Around here they had free standing displays in rocery stores. Then later on the grocerystores put the left overs on the shelf. Which was probably good for my sales. I think the one store that I recall seeing them in must have shipped them back, because they didn't stay on the shelf very long.


----------



## Kingfisher Apiaries

My mom is from Hillsboro. When we were up there at in December, I called the company next to GHF that makes them. You have to buy by the 360(+/-) case. Oh yeah she grew up and went to church with the folks that own it (GHF and the plastics company). 

Kingfisher


----------



## GaSteve

Chef Isaac said:


> they totally marketed them wrong. Cant associate something with something like a movie. Deosnt work. It has to be marketed as a small gift or great for people who like to use honey but not do not use a lot of honey.


I agree. There are a lot of people out there who want just a little to keep on the shelf. It may sit there a year or more waiting for someone to get a sore throat. It is also may be very good for small holiday gifts and things like wedding favors. At least something is used rather than buying a bunch of trinkets that go straight in the trash.
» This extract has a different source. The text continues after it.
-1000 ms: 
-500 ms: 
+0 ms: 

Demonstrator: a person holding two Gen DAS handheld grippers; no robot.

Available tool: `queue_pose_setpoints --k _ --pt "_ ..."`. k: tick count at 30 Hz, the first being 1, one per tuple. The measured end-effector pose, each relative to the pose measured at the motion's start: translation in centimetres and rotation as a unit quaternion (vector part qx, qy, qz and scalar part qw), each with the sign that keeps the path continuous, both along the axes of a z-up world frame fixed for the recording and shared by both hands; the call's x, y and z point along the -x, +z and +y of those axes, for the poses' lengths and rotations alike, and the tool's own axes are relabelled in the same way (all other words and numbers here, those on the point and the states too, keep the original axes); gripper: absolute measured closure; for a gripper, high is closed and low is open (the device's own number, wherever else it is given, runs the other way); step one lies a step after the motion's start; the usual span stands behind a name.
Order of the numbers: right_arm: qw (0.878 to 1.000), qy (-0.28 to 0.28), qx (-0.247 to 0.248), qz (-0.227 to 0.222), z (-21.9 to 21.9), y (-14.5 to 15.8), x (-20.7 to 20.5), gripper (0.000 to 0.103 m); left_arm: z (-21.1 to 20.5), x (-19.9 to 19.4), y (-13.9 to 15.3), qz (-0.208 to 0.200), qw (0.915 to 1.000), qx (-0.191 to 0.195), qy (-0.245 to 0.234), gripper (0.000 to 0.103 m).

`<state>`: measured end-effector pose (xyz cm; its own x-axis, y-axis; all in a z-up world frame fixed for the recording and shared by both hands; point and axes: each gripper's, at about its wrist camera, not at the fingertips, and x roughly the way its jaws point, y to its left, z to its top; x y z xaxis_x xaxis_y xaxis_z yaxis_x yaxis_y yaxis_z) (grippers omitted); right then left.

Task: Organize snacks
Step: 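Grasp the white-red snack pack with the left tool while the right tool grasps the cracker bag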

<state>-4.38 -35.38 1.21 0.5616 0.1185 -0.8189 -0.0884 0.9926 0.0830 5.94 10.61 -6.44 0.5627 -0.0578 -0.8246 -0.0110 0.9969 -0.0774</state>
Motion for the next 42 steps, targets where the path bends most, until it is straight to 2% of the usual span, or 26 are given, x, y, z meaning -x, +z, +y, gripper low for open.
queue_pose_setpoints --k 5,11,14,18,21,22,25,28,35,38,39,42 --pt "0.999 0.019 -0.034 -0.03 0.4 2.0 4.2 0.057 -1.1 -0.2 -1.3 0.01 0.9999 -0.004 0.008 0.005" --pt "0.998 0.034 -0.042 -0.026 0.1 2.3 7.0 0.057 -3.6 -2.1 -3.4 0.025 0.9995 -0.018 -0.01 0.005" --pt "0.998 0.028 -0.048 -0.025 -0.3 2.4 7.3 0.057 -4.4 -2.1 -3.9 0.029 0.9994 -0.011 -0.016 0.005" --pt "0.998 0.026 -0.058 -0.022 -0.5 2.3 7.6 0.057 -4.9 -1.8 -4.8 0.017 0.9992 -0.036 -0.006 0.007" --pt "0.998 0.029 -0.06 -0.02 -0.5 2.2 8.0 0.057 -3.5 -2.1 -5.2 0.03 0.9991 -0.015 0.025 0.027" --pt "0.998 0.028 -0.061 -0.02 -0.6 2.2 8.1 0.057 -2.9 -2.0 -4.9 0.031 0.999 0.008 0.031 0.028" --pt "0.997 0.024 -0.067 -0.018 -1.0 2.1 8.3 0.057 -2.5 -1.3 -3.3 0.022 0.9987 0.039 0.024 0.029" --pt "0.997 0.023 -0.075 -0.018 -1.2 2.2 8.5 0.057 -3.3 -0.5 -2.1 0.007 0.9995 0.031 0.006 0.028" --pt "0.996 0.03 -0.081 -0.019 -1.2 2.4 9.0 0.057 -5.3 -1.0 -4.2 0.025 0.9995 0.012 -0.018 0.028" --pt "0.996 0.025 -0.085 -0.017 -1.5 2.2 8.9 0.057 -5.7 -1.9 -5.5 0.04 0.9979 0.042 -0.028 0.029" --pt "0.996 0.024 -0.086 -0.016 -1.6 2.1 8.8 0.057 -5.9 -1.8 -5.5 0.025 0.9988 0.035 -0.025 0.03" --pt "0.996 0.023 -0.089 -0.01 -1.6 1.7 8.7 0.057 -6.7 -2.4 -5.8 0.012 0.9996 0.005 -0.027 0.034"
And if they like it, it could lead to a larger repeat customer who would have never bought a larger container to try.

According to a survey I saw, 82% of households have honey in the house, but the annual consumption is only around 1 pound per year per person.


----------



## Chef Isaac

GA hit it on the nail. We do so much in wedding business it is crazy. Drop of that hat people want 200 plus jars of honey. I love it. 
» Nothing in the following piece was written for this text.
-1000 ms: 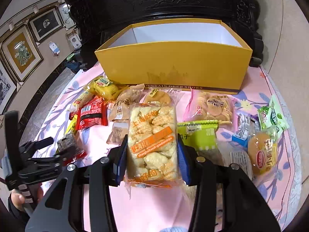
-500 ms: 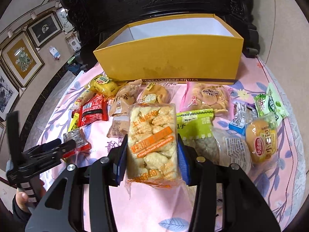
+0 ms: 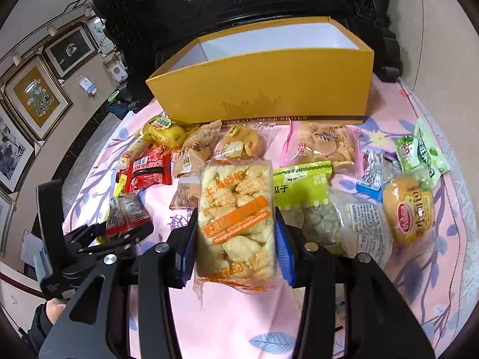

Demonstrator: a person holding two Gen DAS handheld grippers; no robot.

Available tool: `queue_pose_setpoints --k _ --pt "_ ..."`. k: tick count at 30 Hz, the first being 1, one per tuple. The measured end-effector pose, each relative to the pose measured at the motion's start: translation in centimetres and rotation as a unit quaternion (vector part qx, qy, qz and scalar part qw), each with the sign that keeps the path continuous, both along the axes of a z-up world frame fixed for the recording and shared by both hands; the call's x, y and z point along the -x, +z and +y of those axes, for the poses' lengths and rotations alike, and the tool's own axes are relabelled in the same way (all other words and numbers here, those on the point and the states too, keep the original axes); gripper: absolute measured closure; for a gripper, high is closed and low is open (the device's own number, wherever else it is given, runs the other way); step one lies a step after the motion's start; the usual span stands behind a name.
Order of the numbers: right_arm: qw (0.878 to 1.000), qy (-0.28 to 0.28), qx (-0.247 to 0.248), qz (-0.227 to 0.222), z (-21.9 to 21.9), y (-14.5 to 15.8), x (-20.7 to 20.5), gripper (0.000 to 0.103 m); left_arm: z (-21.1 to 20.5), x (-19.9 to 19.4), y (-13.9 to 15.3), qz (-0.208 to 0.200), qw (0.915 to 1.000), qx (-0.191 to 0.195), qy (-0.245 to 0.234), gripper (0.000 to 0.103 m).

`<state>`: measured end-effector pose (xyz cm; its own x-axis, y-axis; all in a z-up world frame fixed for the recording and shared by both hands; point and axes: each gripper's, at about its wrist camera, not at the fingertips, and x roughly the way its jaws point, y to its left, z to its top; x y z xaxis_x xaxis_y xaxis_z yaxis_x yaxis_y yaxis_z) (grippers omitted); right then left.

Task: Organize snacks
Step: 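Grasp the white-red snack pack with the left tool while the right tool grasps the cracker bag, then carry both packs into the yellow box and release them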

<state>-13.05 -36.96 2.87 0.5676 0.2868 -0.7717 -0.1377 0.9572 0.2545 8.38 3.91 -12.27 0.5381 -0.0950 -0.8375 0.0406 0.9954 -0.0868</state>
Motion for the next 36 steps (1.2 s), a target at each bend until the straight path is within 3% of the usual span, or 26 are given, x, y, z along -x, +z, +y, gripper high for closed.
queue_pose_setpoints --k 2,4,10,16,24,31,36 --pt "1.0 0.003 -0.002 0.004 0.1 -0.3 -0.1 0.057 0.0 -0.5 -0.1 -0.006 1.0 0.0 0.002 0.037" --pt "1.0 0.006 -0.003 0.007 0.3 -0.5 -0.2 0.057 0.3 -1.0 0.0 -0.009 0.9998 -0.007 0.013 0.058" --pt "1.0 0.01 -0.003 0.008 0.7 -0.5 -0.2 0.057 0.6 -1.0 0.2 -0.012 0.9999 0.001 0.012 0.074" --pt "1.0 0.012 0.007 0.001 1.2 -0.1 0.2 0.057 0.7 1.0 1.6 -0.015 0.9997 0.017 0.006 0.075" --pt "1.0 0.012 0.01 -0.002 2.0 0.3 0.8 0.057 -1.3 2.3 6.3 -0.048 0.9976 0.038 -0.031 0.075" --pt "1.0 0.003 0.018 -0.013 1.5 1.6 0.2 0.057 -4.1 -0.2 9.1 -0.052 0.9949 0.051 -0.068 0.075" --pt "0.999 0.003 0.031 -0.037 1.3 4.4 -2.6 0.057 -6.0 -4.1 12.2 -0.072 0.993 0.046 -0.081 0.075"
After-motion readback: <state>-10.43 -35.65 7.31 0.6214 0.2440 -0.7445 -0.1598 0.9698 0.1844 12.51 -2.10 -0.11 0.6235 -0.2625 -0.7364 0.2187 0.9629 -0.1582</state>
The 2 ounce bottle was marketed pretty muich for the bee movie. wrong thing to do!

it is all about the marketing!


----------



## AstroBee

Yeah, you got it Chef. I've heard lots of chatter about how you can't make money selling honey - I just sit back and smile at them....


----------



## hilreal

Is there a label that might fit these little guys? What are you thinking of selling them for?


----------



## fuzzybeekeeper

Mine are here and my wife thinks they are cute and wonderful. That is more than half the battle!!!

I'm going to sell mine at the county fair for $1.50 right along side of my regular sized honey. On second thought, I will probably try to put them by the cash register because
1) they won't find their way into too many pockets that way and
2) people will see them and go..."Oh, honey. I didn't see the honey"! (hey, they do it to us at the grocery store check-out, don't they!)

Fuzzybeekeeper


----------



## sqkcrk

Only $1.50?


----------



## fuzzybeekeeper

sqkcrk,

First...I am in a rural area. Even though we are only 45 miles from Houston, this is a different world. I sell my 12 oz. bears for $5 and the 24 oz. bears for $8. That is about 41 and 33 cents per ounce, respectively. (and some complain about THAT!)

At $1.50 with 50 cents for the bear, that is 50 cents per ounce. Considering the low volume, maybe I should go to $2. each. That might promote "moving up" to the 12 ounce bear for only $3 more. I'd like to go to $2.50, but I know I wouldn't sell ANY at that price.

Thanks for the nudge, sqkcrk!

What does everyone else think?

Fuzzybeekeeper


----------



## hilreal

I am going to a farmers market today with them for the first time. I am still sitting on the fence on the price. I am kind of thinking $2.50 or 5 for $10 or just go with $2. Any less and am not sure it is worth the trouble. I get $5 for 16 oz bears which I think is a bargain.


----------



## TWall

hilreal said:


> I am kind of thinking $2.50 or 5 for $10 or just go with $2.


I am thinking about them for next year. I was considering your pricing. I'm getting $4/6 oz bear and $8/16 oz bear this year. In town here there is a little resistance to those prices. At work and in Columbus no one blinks an eye! I have had parents buy each of their kids a 6 oz bear for the car ride home!

Tom


----------



## giant pumpkin peep

Down here in columbus I have it at 7 bucks a pound and people are buying it like theres no tomaroww.


----------



## hilreal

I tried them at $2 each or 6/$10 and only sold a few. A lot of people commented on how cute they are but bought the larger size. I think they are more of a specialty item and will take the right person for party favors, etc. 

My wife says that I am selling too cheap at $5 per pound so may consider upping it a little.


----------